But Delia had succeeded in slowing him to a dull soundless thud against the glass. A gush of blood sheened down his daughter's face as she put the finishing touches on her lips and headed past the necking couple.
A death wheeze burbled from Matthew Megrim's throat: melodic, rhythmic, optimistic even in the grip of excruciating pain. The poor fuck had once more saved his child, who walked oblivious out of the girls' room, flouncing away from death for the second time this evening.
Delia let his corpse collapse and retrieved the knife from where it had fallen. Not sharp enough for the neckers.
She recovered her blue chiffon lobebag and slipped it back on. From the gym bag lying beside the folding chair she drew a thick rubber mallet. Hefted it. She would stun 'em and drag 'em off to the machine shop for fun and games.
No time to waste.
Kitty Buttweiler's memory demanded far more honoring. Love by death stolen away could never be regained. But by God, that love could be revered, and she was determined to revere it.
There was nothing like human skin split wide-down to muscle, organ, bone, and marrow-to rouse the blood and focus the attention.
Delia unlatched the mirror and swung it open.
The lust bunnies, Bowser and Peach, an odd pair, separated their kissy lips and arched back to check out the noise, the cool draft, the sudden disorientation.
Delia reached over the sink, a perfect swing to her arm, and smacked the bare-lobed slut first.
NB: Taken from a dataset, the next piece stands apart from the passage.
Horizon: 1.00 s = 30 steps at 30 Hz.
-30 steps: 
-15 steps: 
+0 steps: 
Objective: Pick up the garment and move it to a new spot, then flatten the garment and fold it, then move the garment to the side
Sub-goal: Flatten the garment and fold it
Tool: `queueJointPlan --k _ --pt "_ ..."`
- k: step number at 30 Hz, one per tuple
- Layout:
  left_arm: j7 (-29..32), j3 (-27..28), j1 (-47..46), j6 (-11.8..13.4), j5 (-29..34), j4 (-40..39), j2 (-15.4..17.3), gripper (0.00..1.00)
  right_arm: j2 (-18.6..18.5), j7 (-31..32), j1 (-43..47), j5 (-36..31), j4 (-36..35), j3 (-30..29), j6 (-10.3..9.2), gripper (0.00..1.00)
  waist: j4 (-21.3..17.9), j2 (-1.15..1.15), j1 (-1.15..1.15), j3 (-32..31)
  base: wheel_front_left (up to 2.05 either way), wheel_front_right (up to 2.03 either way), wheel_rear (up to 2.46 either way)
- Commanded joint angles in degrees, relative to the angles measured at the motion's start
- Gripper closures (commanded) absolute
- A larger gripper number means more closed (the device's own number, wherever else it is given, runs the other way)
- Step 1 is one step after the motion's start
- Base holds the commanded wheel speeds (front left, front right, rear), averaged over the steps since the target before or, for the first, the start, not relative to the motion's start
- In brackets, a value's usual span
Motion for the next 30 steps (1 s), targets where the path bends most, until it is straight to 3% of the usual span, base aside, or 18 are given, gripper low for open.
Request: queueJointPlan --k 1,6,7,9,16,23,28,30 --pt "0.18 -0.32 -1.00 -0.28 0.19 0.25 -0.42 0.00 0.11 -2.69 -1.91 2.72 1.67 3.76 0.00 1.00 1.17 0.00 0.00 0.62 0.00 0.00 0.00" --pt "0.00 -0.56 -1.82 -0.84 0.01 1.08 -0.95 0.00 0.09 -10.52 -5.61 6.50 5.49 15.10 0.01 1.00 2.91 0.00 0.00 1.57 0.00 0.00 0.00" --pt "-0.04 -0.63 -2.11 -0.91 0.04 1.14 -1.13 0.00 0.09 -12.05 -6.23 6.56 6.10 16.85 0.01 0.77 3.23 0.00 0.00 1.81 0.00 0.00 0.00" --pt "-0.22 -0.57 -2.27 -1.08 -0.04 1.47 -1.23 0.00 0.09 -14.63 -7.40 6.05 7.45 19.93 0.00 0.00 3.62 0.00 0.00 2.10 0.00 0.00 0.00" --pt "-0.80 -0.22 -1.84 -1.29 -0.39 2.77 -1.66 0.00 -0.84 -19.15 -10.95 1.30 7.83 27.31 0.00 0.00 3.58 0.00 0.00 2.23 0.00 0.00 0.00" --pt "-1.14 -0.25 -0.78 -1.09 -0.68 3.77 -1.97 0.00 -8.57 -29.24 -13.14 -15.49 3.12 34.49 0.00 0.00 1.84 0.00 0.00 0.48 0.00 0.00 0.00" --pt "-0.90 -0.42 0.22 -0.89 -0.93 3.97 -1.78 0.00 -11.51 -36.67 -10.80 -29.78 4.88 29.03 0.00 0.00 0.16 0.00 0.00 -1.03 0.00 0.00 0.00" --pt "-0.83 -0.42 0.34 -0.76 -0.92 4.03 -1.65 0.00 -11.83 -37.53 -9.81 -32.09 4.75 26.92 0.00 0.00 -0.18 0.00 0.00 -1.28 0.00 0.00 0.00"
The fallen Peach pinned her mate, which made it a breeze to lay open his forehead. He fell silent, inert, as she had done before him.
The girl first, then the boy, Delia drew up into the alcove beside the dead teacher. With wraps of twine, she secured their wrists behind their backs.
The going was rough, the way tight.
But foot by foot, Delia dragged them along the backways, fired by thoughts of the machine shop and its possibilities for mayhem.
The restroom door swung shut behind Tweed, a rush, then a catch, slowing a foot from closure.
Dex wasn't there.
Then he emerged from the shadows. She ran to him, let him gather her into a bear hug.
"I was afraid for you," he said.
"Me too, for you," she said. "It was awful."
From the restroom came a boy's voice, lonely, hurt, and anxious. His yelps of pleasure sounded like pain.
Dex tensed.
"It's only Bowser McPhee," said Tweed. "Him and Peach. They're going at it."
The high-pitched voice fell silent, falling off its odd orgasm. Tweed imagined white ribbons of sperm jetting across the red frills of Peach's dress. The image fascinated and revolted her.
She was glad to have resisted, glad to be in Dex's arms.
A group of promgoers swept past them.
In their midst moved the old chaperones with the notched jawflesh. Arm in arm they went, their eyes aglow with perverse delight. If you shut your eyes, you could smell wilted violets.
"Where to now?" Tweed asked.
He shrugged. "Back to the dance?"
She pictured the Ice Ghoul rising out of the darkness the gym had been plunged into. "No way. I bet he's there waiting for the first stragglers to wander in."
Dex snapped his fingers. "The band room."
Not more than an hour before, her biology teacher's spouse had been killed there. His blood would be lying in fresh pools on the planking, near where the French horns sat. Moreover, the room held fond memories of Mr. Jones.
Tweed didn't want to go there.
But how likely was it that the slasher would return to the site of a recent kill?
"Let's do it," she said, taking Dex's arm.
Against the counterclockwise flow they walked, pressed uncomfortably near the lockers. But the band room lay less than half a corridor away.
When they entered, fresh death-smell still befouled the air. The corpse, thank God, had been removed. No one else was there. The lampstand, bloodstained from the bludgeoning, gave off its feeble glow. Tall gray doors curved around the room, menacing and quiet.
"I don't think we should…"
"This is home," Dex said. "I say we take our chances here. Don't worry. I'll die before I let him hurt you or get near you."
Though Tweed had misgivings, she relented. "I feel safe with you." That was both true and untrue.
"Good, let's get comfortable."
In the obscure gloom, Dex removed his white tuxedo jacket, folded it, lining out, and draped it on the floor against the tall door which on a normal day held sax cases. He was gambling, and Tweed went along, that it didn't hold something else tonight.
Dexter Poindexter, risk taker.
She loved that about him.
She loved lots of things about him. Pulling herself over, she planted a kiss on his friendship lobe.
"What's that about?" he asked.
"It's about how I love you."
He smiled and gripped her hand where it rested on his arm. "I love you too," he said.
And he did.
Cries of pain interrupted Bray and Winnie's embrace there in the backways. It was unclear to either of them how far or from what direction the cries came.
A young male voice.
Two sharp grunts.
It raised Bray's hackles. Winnie's too, to judge from her reaction.